I guess a lot of it's black boxes. Once you have the hardware set up to recieve polygons, you just send "set render state" commands and vertex commands and it does everything automatically. The advantage of knowing how it works is that you get a better idea of how to optimize for the hardware. By measuring the timing and some internal registers, you can get an idea of how the hardware works.
For example, there's a register that you can use to measure how much RAM is used by polygon data. So you can send a single triangle and see that it takes up 84 bytes of space. Then you try sending a 2-triangle strip and it takes up 108 bytes of space, 24 bytes more. You can guess that the extra 24 bytes are the position (12 bytes), UVs (8 bytes), and color (4 bytes), So the formula for space used for a strip is probably 12 + 24 * vert_count bytes. You try a 3 triangle strip, and it takes 192 bytes. That's odd, the formula didn't work. Then you try a 4 triangle strip. That one follows the formula. Oh,
that document on the GPU mentioned something about strip sizes of 1, 2, 4, and 6, but not 3. Maybe the rendering side of the hardware doesn't 3 triangle strips. If you treat the 3 triangle strip as a 2 triangle and 1 triangle strip, the formula works again.
Doing experiments like that can figure out a lot.
It probably starts writing stuff to memory as soon as either when it gets a end-of-strip vertex or the buffer fills up enough that you have a 6-triangle substrip ready. It would be tricky to measure exactly when it triggers a write, but I think that's pretty likely that's how it works. There's actually a "finish this list" command that you need to send it once you've submitted everything that causes it to flush some unwritten data before you render the list, but I'm not sure exactly what it writes.
I think substrip generation was just "keep using the largest substrip size we can until we're done", so on-screen position doesn't really matter. You don't really need to do more than that to be optimal within a single strip. When you generate the "full" strips when creating an entire model, it's probably worth trying to avoid odd numbered strip lengths, so that it doesn't need to generate single triangle substrips.
The polygon data is double buffered, so while you're submitting data for one frame, it can also rendering the previous frame.

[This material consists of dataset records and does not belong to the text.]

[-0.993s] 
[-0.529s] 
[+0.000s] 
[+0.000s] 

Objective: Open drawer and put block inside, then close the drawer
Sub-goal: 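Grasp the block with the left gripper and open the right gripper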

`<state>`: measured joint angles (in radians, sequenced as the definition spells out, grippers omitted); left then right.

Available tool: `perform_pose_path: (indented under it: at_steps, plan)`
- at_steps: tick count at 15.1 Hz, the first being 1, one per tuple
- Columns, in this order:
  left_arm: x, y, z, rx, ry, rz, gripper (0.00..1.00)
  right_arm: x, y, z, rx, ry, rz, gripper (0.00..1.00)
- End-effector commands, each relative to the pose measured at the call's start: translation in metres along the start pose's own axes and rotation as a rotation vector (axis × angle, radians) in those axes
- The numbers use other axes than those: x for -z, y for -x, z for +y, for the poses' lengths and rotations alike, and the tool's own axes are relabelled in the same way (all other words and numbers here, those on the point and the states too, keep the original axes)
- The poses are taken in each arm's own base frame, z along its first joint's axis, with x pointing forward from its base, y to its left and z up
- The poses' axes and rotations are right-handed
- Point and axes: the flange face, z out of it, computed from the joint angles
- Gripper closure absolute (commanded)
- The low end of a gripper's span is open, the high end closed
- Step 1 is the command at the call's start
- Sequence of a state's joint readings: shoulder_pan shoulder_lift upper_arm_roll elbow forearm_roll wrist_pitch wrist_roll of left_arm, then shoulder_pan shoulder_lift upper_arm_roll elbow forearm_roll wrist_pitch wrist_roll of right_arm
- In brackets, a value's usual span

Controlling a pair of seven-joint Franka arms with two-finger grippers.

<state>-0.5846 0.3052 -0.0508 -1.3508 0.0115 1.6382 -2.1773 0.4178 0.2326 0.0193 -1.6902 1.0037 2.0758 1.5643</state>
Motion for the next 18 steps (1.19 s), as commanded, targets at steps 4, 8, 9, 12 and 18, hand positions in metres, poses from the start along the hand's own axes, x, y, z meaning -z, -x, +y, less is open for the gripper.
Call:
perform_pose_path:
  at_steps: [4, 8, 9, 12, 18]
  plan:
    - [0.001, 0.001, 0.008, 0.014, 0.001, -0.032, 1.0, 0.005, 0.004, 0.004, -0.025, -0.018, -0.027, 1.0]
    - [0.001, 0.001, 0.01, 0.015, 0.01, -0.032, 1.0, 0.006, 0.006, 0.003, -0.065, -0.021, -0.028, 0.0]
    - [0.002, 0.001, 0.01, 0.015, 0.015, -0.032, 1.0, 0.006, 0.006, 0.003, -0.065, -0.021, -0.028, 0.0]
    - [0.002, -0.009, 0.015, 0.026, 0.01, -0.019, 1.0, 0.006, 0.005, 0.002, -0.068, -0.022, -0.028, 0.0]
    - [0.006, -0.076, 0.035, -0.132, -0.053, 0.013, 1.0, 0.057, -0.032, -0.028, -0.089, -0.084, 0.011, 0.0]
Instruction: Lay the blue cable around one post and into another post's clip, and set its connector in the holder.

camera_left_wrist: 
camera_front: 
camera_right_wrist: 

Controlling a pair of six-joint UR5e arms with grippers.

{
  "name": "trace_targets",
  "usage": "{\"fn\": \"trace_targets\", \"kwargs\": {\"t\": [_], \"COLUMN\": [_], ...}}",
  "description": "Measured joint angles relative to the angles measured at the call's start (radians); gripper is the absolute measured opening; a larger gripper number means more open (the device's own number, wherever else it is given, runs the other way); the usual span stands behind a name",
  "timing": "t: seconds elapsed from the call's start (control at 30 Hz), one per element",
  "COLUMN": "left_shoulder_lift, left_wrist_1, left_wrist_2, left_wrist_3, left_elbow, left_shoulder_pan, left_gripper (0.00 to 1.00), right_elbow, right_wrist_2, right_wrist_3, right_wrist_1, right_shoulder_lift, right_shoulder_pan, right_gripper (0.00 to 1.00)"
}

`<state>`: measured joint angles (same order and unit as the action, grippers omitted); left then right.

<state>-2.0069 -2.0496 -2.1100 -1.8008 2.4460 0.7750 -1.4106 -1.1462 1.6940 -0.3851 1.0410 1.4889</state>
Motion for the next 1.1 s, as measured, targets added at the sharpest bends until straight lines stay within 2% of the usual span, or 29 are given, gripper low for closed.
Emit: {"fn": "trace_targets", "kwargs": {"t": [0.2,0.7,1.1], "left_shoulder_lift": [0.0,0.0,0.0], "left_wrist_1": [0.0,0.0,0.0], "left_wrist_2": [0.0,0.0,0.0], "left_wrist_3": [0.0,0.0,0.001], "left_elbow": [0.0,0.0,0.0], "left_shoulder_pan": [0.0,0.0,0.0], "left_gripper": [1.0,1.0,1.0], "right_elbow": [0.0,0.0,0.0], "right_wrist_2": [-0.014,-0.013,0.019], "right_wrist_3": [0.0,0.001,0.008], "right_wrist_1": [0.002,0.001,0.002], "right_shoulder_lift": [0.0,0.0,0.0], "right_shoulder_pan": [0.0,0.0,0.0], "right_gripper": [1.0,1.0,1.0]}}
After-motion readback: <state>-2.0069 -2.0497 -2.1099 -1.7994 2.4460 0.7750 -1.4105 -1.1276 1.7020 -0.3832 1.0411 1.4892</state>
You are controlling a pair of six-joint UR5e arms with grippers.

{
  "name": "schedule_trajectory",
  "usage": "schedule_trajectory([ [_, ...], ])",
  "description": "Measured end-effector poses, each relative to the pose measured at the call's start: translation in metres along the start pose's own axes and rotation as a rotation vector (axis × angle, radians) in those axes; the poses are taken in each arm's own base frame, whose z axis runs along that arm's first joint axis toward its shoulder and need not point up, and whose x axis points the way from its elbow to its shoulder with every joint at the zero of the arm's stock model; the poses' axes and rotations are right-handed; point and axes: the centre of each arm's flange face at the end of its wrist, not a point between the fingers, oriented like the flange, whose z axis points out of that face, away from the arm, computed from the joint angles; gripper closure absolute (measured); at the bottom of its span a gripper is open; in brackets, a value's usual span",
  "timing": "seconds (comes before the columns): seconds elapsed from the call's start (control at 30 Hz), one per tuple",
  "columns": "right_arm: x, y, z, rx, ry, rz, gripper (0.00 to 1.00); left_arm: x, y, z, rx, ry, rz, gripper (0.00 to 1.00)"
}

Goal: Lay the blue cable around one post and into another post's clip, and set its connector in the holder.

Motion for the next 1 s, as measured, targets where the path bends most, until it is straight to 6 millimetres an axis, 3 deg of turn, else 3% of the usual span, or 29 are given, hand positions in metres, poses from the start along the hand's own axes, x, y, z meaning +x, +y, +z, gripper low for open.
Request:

I'm not sure I understand what your getting at. Er, the hardware runs when you ask it to? You aren't forced to immediately start rendering when a list finishes, or submit polygons when rendering finishes.
To build a display list, you initialize some stuff in video RAM, set some registers to tell the hardware where you want the list written to, then write a register to tell it to get ready to accept polygon data. Then you feed it vertices, and when you're done, you tell it to finish the list. Then you get an interrupt when the list is ready to render.
To render a display list, you set some registers to tell it where the list is, then write another register to tell it to start. When it finishes, you get another interrupt.
Both of these can be happening at the same time.